Andrea Pirlo jest we Włoszech nazywany „piłkarzem wszystkich”. Grał w klubach "wielkiej trójki", które od lat łączy wzajemna niechęć i rywalizacja, lecz w każdym mieście Italii (no może oprócz Neapolu...) stawiany jest za wzór dla młodzieży i idola tifosi, którzy najchętniej postawiliby mu tysiące pomników. Dzięki książce „Myślę, więc gram” poznamy cząstkę sekretu piłkarza, który wydaje się być najbardziej ułożonym zawodnikiem, którego mamy okazję podziwiać na boiskach całego świata.
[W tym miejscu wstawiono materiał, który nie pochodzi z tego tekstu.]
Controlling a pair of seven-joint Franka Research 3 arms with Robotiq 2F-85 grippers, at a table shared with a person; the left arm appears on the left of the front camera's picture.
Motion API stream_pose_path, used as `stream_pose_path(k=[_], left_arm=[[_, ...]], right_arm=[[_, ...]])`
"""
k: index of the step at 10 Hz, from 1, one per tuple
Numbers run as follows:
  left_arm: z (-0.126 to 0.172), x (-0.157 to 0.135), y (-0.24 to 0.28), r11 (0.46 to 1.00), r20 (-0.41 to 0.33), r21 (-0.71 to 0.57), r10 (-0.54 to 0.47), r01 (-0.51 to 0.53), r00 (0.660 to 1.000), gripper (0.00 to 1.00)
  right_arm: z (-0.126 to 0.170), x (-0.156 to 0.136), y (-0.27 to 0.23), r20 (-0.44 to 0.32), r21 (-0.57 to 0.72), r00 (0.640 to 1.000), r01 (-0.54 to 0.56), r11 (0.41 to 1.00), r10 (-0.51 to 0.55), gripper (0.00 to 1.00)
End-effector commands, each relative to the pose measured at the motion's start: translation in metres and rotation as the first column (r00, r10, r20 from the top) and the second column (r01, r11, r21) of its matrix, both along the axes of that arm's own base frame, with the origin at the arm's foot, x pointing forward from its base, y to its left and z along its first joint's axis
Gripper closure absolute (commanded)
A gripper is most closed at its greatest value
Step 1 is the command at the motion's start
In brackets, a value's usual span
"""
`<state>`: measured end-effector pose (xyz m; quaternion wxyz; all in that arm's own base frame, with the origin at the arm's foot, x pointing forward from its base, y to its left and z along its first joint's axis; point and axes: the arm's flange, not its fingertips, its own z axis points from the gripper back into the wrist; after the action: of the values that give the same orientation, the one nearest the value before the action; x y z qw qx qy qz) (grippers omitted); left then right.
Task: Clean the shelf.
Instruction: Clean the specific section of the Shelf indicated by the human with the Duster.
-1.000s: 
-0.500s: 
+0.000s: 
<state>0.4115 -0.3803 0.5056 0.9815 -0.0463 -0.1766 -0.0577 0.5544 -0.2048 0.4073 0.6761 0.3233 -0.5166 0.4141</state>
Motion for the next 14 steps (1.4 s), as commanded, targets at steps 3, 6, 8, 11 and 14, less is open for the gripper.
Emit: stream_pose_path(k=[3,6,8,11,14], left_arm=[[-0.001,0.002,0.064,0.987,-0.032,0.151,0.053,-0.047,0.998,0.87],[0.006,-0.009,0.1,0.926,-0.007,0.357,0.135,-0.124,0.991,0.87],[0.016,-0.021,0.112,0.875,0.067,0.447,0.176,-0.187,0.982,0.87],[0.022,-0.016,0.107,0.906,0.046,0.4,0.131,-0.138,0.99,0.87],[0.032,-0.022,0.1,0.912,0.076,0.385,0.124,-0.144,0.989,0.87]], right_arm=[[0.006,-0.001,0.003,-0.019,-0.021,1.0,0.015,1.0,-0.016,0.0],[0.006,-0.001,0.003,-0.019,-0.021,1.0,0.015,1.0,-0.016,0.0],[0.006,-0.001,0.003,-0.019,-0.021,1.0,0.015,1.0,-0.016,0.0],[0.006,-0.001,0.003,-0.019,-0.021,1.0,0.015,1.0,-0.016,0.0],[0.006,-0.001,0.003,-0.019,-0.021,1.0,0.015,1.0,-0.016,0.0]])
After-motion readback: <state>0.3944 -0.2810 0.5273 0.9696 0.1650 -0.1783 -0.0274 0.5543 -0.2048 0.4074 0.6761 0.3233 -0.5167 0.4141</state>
Autobiografia kochającego swój kraj i reprezentację narodową geniusza futbolu jest punktem obowiązkowym w biblioteczce każdego zakochanego w futbolu człowieka, bez względu na to, czy jest on zagorzałym fanem literatury, czy jedyną styczność z tekstem drukowanym ma podczas przeglądania gazety przy porannej podróży pociągiem do pracy. Pozwala ona bowiem zrozumieć istotę i faktyczne piękno tego sportu. Sportu, który zbyt często rozumiany jest w formie wyłącznie czysto fizycznej. To właśnie słowa spisane „tym zwykłym piórem z wygrawerowanym herbem Milanu, które nie ma żadnego ukrytego znacznia” pozwolą przypomnieć nam o tym jak ważną rzeczą we współczesnym futbolu jest umiejętność wielkoformatowego myślenia, które pozwoliło Andrei osiągnąć poziom o jakim innym pomocnikom i gwiazdom futbolu się nie śniło. Pirlo nie odkrył niczego szczególnego. Po prostu myślał... więc grał.